Just go to this Google security site and click through any issues it presents. It’ll confirm that you’ve successfully performed many of the actions we’ve already discussed and will look for any other potential red flags or opportunities for improvement.

Consider it your confirmation that your personal security setup is A-OK.

Android security step 11: Think carefully about third-party security apps and whether you really need them

Now that you’ve made sure your Android security situation is shipshape, think about any third-party security tools you’re using (whether you installed them or they came preinstalled on your phone or tablet) and what they’re actually adding to your device. I’m talking Lookout, Avast, Norton, McAfee, AVG — all those sorts of programs.
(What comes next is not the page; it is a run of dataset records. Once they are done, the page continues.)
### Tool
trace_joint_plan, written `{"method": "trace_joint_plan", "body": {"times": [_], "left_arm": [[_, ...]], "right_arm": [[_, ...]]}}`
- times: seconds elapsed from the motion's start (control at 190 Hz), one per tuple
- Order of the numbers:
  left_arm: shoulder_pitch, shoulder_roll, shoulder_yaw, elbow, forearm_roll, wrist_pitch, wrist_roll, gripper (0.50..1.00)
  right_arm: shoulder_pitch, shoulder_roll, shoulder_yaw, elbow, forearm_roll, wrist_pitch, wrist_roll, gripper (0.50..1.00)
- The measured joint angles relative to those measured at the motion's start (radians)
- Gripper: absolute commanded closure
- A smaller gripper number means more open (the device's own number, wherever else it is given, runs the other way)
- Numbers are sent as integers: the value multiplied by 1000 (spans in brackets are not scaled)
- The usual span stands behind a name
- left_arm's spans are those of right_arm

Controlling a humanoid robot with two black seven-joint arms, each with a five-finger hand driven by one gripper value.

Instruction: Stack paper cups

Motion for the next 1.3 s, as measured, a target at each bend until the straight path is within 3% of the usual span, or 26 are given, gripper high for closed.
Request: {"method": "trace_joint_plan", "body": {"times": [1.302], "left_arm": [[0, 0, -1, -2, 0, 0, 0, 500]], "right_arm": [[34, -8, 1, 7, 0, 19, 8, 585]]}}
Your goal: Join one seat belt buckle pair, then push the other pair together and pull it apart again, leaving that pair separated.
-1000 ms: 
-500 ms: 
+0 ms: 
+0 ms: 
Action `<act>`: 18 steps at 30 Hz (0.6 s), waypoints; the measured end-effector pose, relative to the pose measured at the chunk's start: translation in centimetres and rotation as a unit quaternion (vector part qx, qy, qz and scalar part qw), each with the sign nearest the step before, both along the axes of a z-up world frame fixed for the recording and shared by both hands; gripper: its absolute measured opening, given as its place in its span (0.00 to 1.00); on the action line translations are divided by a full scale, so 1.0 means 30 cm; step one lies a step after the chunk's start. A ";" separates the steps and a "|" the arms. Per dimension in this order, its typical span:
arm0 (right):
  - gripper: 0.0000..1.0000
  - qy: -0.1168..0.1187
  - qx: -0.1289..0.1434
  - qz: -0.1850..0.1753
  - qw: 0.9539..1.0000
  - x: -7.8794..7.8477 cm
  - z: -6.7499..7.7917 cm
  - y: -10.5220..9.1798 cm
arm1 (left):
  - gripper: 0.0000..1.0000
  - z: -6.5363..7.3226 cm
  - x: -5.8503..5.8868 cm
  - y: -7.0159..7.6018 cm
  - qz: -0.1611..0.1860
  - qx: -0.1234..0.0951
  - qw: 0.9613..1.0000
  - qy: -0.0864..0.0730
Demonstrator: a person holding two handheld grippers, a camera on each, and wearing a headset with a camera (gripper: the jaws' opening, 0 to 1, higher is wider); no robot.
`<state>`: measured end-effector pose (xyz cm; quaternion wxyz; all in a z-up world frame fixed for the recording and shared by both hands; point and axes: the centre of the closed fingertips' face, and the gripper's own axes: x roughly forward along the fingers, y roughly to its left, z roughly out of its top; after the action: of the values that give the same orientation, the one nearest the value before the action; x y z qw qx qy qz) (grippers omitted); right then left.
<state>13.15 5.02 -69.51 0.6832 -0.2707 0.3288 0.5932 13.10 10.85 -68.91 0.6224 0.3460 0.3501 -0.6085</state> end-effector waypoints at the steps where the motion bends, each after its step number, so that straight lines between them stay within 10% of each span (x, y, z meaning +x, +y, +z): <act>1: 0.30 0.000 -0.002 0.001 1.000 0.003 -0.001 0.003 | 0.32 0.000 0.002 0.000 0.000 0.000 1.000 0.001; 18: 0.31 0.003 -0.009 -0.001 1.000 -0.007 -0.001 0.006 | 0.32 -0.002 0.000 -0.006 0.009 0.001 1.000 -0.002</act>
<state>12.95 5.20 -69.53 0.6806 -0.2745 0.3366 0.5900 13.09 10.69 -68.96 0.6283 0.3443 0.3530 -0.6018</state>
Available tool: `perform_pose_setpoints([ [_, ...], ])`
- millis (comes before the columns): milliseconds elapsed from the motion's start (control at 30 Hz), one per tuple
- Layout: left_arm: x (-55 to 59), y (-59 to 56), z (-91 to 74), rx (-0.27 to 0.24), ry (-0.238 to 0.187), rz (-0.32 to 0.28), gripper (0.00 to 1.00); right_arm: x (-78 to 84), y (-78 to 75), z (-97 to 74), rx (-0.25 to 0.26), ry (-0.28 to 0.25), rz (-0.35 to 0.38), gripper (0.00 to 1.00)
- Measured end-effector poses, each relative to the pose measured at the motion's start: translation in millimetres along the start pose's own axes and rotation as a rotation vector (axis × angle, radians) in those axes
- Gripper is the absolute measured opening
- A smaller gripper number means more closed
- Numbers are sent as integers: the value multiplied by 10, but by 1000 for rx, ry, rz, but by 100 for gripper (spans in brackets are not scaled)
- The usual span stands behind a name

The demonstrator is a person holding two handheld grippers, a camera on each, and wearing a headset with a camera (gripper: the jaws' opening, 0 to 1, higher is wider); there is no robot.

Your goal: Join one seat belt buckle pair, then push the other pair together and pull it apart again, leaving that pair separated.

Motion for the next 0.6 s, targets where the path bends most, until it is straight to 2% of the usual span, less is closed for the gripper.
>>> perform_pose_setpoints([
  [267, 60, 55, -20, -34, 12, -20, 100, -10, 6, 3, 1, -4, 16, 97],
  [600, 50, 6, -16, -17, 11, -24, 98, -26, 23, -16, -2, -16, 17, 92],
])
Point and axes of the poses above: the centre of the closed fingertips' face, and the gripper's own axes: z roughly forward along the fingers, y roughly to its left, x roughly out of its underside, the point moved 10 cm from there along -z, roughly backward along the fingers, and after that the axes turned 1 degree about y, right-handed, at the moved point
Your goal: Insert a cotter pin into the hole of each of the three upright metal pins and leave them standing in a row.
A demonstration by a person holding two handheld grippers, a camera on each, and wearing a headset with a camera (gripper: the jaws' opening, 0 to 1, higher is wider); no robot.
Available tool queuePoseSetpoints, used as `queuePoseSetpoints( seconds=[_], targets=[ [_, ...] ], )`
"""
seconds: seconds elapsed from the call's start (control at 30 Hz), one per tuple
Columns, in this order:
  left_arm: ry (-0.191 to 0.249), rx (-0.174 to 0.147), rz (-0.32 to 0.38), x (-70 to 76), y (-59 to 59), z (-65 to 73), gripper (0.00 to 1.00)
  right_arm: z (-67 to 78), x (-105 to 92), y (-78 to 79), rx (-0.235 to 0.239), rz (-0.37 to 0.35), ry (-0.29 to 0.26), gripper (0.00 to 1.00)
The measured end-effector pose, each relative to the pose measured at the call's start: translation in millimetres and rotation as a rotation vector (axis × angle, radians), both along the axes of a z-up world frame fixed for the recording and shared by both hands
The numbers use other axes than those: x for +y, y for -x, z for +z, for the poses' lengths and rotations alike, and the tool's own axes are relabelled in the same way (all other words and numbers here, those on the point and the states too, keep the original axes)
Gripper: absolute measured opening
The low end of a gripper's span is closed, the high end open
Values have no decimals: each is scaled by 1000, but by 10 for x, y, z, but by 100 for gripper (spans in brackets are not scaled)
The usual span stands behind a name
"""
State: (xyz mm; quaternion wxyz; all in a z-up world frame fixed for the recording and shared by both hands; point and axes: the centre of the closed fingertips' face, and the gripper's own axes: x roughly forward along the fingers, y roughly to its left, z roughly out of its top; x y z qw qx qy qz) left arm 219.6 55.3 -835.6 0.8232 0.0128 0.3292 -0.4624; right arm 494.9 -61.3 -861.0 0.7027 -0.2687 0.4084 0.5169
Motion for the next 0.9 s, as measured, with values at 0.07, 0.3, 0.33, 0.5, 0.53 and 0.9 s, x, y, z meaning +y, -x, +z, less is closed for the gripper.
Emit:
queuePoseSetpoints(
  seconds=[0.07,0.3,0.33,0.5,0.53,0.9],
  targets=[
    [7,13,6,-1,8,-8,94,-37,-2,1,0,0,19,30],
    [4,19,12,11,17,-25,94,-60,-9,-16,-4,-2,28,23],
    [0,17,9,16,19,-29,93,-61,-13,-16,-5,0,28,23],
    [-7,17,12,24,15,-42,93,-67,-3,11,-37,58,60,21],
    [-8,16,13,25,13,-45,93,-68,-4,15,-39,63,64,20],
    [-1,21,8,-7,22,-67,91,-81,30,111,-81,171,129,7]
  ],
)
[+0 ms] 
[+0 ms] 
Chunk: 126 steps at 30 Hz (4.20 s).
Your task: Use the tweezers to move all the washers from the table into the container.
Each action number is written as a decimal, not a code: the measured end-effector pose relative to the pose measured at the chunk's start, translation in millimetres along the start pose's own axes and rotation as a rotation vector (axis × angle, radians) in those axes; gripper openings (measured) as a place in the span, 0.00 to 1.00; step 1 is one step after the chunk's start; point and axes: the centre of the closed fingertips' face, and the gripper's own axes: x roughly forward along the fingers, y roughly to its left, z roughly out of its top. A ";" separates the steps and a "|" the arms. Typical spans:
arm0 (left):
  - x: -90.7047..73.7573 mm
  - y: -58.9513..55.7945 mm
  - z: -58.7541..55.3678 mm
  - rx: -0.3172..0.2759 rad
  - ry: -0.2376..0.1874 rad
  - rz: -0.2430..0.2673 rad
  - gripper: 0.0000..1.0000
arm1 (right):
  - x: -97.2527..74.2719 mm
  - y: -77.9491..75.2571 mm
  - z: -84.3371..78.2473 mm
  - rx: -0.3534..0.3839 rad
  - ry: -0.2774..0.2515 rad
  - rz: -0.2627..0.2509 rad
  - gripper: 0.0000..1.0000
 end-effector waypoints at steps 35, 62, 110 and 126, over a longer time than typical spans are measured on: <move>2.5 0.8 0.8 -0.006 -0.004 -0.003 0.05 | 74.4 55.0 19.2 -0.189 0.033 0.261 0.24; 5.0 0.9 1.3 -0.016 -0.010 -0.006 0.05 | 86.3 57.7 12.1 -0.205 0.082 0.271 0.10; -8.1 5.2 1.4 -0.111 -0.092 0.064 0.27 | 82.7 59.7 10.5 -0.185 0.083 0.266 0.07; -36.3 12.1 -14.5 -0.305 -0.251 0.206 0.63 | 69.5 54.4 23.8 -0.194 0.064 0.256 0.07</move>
You’ve already verified that your device is protected. Android is actively scanning for threats on several levels, both on the server side at the Play Store and on your phone as new apps arrive (from any source) and continuing over time. Plus, you’re exercising basic smarts about what apps you download. The operating system is even looking out for SMS-based scams, and the Chrome for Android browser is keeping an eye out for web-based threats as well.

Beyond all of that, your devices are all enrolled in a sophisticated cross-platform system for remotely tracking, pinging, and erasing as needed. And all of that is happening on the native platform level.

So given those layers, is the third-party security app on your phone doing anything that isn’t redundant and unnecessary? It’s probably eating up system resources and impacting performance for no real reason — and quite likely also costing you money you don’t need to be spending — but is it actually accomplishing anything of value that Android itself isn’t already handling in a more direct manner?

The answer is almost certainly no. If having an extra security app makes you feel safer, hey, do what works for you. But if you’ve completed every step of this audit, there’s really no reason you need it — and every reason to send it packing.

And with that, my fellow security-seekers, consider yourself audited. Set your reminder now to revisit these steps this same time next year. The areas we’ve just discussed are prone to evolve over time, and checking in on them annually is the best way to ensure your virtual house is always in order.